Josh also pointed out that there’s a mistrust in science among young men. Older men he worked with may respond to education about diet, but younger men often don’t. When identity is so bound up in dietary choices, facts can sound like personal attacks. This cohort is not naïve or unaware but constrained by external influences. As Mark noted, the volume of misinformation overwhelms rational choice.
There is a vacuum of positive, trustworthy male role models like Josh in the nutritional space. Young men need identity‑affirming narratives that frame different, more diverse foods in the context of who and what they want to be in life. Reducing meat consumption shouldn’t be about loss but a redefinition of what is good for you, what helps make a better future, and, right now, what is affordable.
Questions to ask your butcher It’s also important to educate people as to how to buy good meat. Eating less meat potentially means you can afford the best, so here are some questions to ask your butcher from Keith Kendrick – no stranger to the best butchers in London.

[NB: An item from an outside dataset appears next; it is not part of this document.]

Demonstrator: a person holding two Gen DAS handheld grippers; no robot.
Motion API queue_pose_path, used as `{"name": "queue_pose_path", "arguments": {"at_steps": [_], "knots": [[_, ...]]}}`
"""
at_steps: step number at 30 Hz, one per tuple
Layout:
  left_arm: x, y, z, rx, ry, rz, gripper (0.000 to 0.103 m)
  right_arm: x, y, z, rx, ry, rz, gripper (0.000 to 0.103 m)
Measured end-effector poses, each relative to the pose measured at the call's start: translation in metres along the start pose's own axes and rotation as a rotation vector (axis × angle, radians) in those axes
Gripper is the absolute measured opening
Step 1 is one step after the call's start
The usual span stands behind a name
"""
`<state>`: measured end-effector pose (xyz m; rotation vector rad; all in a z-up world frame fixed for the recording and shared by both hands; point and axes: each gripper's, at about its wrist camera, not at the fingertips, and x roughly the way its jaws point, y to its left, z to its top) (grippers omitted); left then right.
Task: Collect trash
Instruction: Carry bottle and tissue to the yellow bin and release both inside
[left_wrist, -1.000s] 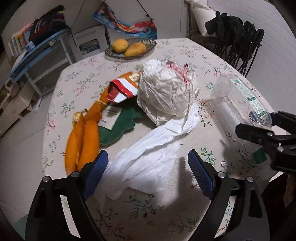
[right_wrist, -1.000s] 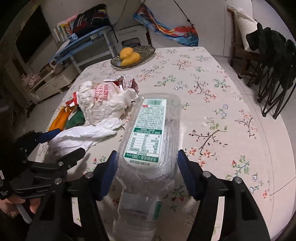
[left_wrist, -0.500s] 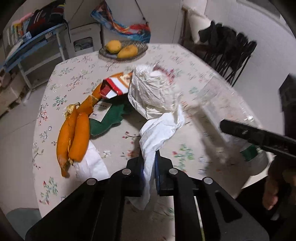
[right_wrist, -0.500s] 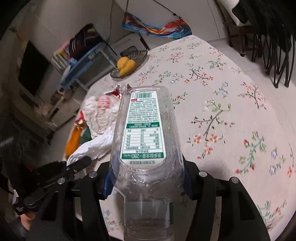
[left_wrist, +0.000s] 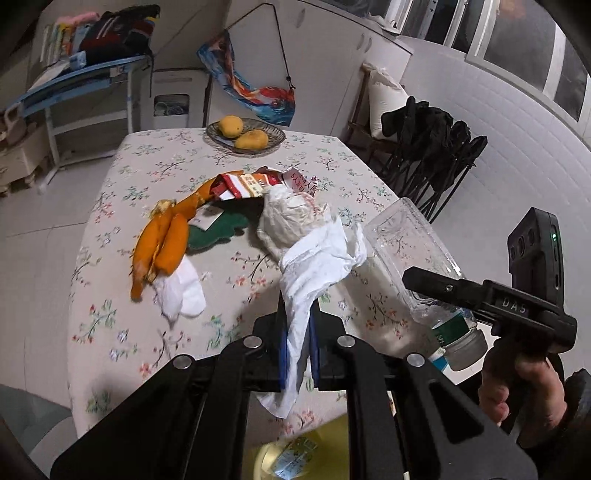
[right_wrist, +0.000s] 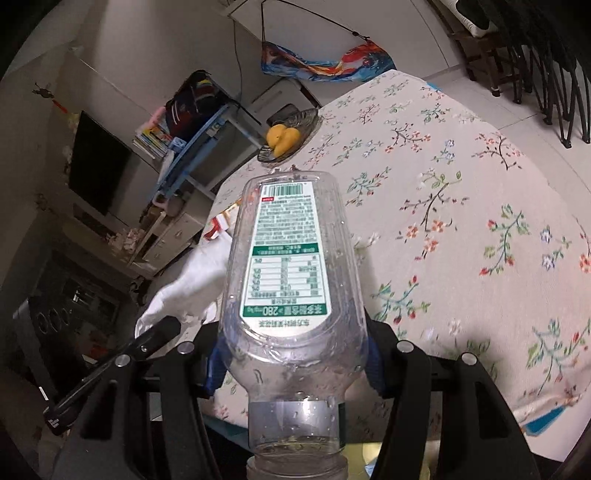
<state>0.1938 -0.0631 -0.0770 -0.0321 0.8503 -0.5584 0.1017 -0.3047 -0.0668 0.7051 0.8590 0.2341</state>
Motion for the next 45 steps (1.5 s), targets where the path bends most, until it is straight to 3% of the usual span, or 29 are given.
{"name": "queue_pose_path", "arguments": {"at_steps": [6, 11, 19, 28, 40, 45], "knots": [[-0.014, 0.003, -0.012, -0.021, -0.017, 0.032, 0.010, -0.010, 0.005, -0.015, -0.022, 0.013, 0.029, 0.058], [-0.030, 0.007, -0.022, -0.047, -0.040, 0.044, 0.010, -0.015, 0.017, -0.045, -0.077, 0.078, 0.043, 0.058], [-0.046, 0.007, -0.040, -0.067, -0.048, 0.039, 0.010, -0.005, 0.036, -0.103, -0.190, 0.232, 0.003, 0.058], [-0.063, 0.000, -0.060, -0.067, -0.055, 0.027, 0.010, 0.025, 0.045, -0.154, -0.337, 0.415, -0.108, 0.057], [-0.077, -0.009, -0.077, -0.064, -0.058, 0.013, 0.010, 0.051, 0.020, -0.177, -0.315, 0.556, -0.180, 0.058], [-0.082, -0.010, -0.083, -0.070, -0.058, 0.016, 0.010, 0.041, 0.022, -0.175, -0.303, 0.524, -0.185, 0.065]]}}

- “Where does this meat actually come from?”
- “What’s the difference between cut X and cut Y, and which one should I buy?”
- “Is the beef dry-aged, and for how long?”
- “What would you do with X piece of meat if you were cooking it tonight?”
- “What are you eating at home this week, and can I buy some for myself?”
- “What’s the best value cut on the counter right now?”
- “How should I store X, and how long will it keep?”
- “Can you mince/bone/butterfly/tie this for me?”